Goal of the exercise: In the data below, how many lines include the word "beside"? Give only the number.

Data records:
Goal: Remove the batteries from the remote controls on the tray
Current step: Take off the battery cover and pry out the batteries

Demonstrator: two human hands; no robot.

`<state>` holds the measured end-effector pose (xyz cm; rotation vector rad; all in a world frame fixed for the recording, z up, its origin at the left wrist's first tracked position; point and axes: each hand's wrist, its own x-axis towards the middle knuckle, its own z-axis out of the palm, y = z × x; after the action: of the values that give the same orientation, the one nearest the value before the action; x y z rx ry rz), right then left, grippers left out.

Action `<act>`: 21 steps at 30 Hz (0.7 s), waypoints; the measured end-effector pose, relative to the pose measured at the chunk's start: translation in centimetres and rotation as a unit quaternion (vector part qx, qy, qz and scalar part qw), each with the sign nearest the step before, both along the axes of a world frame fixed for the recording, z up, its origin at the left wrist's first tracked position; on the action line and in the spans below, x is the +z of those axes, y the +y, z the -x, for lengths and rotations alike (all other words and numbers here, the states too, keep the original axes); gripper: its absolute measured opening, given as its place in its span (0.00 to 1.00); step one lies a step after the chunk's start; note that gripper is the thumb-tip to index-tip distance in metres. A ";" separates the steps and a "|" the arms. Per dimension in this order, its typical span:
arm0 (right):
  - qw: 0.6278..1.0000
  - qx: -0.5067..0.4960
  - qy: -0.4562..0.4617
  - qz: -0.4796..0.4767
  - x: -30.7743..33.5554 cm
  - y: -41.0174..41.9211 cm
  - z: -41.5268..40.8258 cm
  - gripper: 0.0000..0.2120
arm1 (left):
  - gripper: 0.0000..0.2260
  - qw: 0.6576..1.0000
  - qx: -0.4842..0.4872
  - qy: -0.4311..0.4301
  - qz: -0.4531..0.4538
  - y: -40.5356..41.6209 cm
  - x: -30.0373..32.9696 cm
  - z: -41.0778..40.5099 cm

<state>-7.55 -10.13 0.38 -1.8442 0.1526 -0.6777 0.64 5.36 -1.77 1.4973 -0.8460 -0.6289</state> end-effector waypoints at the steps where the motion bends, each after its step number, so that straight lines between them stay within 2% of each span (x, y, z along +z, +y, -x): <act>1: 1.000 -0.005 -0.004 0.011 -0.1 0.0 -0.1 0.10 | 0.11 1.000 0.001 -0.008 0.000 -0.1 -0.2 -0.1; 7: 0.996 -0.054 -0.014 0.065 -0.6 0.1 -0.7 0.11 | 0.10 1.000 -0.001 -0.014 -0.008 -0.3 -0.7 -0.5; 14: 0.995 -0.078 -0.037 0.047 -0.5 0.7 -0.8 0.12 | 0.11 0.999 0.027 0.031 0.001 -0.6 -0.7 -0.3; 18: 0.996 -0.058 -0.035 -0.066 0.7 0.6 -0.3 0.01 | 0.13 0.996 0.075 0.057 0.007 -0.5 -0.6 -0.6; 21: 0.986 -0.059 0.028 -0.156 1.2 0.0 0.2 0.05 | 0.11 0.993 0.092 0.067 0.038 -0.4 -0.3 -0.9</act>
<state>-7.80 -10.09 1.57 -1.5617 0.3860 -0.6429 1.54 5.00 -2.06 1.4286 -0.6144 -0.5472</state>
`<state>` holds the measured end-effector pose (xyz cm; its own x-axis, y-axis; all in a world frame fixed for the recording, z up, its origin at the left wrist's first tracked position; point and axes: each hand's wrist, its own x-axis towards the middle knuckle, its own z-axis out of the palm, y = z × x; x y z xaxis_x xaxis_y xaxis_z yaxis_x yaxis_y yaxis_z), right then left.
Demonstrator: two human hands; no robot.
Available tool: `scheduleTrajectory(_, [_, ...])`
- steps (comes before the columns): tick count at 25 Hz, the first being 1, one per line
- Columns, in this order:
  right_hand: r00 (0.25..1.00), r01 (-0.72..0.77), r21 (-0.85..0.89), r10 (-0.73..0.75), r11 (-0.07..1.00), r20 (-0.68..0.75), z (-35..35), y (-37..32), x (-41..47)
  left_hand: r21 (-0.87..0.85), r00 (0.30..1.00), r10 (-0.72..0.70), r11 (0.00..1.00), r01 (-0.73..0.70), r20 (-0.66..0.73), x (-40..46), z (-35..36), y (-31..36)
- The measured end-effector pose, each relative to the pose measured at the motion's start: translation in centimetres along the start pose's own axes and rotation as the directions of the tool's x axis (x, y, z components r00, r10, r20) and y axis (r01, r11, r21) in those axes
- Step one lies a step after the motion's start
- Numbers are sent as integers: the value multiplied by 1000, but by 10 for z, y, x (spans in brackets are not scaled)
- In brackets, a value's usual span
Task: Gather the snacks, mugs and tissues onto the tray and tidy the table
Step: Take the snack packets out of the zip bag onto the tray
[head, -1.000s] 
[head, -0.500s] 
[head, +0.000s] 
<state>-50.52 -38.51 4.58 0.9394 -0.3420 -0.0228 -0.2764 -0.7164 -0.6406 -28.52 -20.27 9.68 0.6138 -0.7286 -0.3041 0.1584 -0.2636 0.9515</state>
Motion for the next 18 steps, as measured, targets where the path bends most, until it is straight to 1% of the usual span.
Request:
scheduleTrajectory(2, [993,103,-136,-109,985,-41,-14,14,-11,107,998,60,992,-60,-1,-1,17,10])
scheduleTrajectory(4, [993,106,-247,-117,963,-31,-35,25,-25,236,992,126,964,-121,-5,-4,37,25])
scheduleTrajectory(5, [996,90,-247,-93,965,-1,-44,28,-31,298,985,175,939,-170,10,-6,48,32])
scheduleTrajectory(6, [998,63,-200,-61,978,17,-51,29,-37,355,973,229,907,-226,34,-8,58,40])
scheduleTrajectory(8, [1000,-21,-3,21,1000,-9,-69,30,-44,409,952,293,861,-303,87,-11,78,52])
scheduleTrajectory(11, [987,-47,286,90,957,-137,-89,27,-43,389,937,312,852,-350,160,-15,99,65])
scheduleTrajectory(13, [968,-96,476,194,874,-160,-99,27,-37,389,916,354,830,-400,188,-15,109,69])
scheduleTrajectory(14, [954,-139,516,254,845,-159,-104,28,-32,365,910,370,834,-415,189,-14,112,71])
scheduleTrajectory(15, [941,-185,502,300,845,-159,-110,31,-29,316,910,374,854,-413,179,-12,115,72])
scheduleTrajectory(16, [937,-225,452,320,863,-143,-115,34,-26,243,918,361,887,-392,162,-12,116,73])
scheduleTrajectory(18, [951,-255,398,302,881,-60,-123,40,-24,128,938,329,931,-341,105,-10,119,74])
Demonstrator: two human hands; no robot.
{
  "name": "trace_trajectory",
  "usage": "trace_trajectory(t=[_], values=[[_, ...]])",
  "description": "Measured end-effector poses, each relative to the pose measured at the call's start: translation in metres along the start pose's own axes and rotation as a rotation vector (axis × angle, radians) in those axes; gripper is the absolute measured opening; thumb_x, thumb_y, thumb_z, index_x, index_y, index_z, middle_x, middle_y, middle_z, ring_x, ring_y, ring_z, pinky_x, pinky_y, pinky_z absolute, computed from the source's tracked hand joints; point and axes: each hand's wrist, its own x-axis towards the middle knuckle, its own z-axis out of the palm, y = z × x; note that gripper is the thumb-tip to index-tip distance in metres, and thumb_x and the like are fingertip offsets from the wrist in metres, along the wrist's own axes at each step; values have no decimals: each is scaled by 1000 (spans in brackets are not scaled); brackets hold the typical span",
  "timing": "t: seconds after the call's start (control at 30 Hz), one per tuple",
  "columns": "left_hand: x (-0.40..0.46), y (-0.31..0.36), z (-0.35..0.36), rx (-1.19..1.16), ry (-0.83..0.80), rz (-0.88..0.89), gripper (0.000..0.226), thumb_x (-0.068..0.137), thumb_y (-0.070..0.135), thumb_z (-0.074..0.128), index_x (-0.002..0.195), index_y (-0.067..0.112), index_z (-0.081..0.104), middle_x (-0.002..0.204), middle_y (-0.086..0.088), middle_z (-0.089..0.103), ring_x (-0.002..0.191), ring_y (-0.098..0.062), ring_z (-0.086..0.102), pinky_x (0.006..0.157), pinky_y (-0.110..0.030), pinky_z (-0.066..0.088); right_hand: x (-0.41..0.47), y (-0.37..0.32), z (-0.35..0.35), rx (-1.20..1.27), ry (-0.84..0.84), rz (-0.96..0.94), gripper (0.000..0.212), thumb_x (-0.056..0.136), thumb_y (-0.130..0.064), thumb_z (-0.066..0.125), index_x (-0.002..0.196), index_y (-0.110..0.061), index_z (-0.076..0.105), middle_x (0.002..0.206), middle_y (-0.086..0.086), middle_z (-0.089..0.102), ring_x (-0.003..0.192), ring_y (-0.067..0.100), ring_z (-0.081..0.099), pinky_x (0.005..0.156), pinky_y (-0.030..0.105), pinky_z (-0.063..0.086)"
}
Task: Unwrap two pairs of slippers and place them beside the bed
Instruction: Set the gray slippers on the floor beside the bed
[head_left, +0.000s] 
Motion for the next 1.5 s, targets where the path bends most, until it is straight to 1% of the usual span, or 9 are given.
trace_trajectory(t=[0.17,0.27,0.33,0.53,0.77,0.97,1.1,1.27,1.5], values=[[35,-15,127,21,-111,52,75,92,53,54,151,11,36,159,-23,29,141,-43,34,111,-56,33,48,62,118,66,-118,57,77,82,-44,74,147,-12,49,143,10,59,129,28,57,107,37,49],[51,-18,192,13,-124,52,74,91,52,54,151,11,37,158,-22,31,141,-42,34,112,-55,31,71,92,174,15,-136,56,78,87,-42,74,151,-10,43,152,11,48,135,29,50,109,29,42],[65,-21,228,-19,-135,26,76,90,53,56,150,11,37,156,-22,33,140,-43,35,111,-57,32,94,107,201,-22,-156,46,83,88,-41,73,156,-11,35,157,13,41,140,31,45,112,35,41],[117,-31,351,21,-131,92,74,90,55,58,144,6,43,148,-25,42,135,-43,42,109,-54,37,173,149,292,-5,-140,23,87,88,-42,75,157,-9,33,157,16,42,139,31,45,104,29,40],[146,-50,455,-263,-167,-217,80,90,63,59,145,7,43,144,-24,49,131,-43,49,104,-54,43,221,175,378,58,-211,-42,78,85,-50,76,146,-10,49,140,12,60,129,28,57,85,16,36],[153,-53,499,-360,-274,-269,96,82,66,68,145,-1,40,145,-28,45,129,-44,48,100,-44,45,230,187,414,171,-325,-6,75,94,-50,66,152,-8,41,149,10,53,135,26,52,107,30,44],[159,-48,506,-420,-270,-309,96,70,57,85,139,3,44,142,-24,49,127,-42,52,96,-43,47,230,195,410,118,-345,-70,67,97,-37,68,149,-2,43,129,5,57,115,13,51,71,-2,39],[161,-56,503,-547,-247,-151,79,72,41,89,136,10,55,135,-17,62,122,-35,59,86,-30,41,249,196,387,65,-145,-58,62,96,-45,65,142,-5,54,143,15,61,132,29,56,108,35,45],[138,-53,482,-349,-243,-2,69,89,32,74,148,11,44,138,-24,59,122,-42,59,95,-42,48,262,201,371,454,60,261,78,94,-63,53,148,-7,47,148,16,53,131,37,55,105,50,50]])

Exercise answer: 2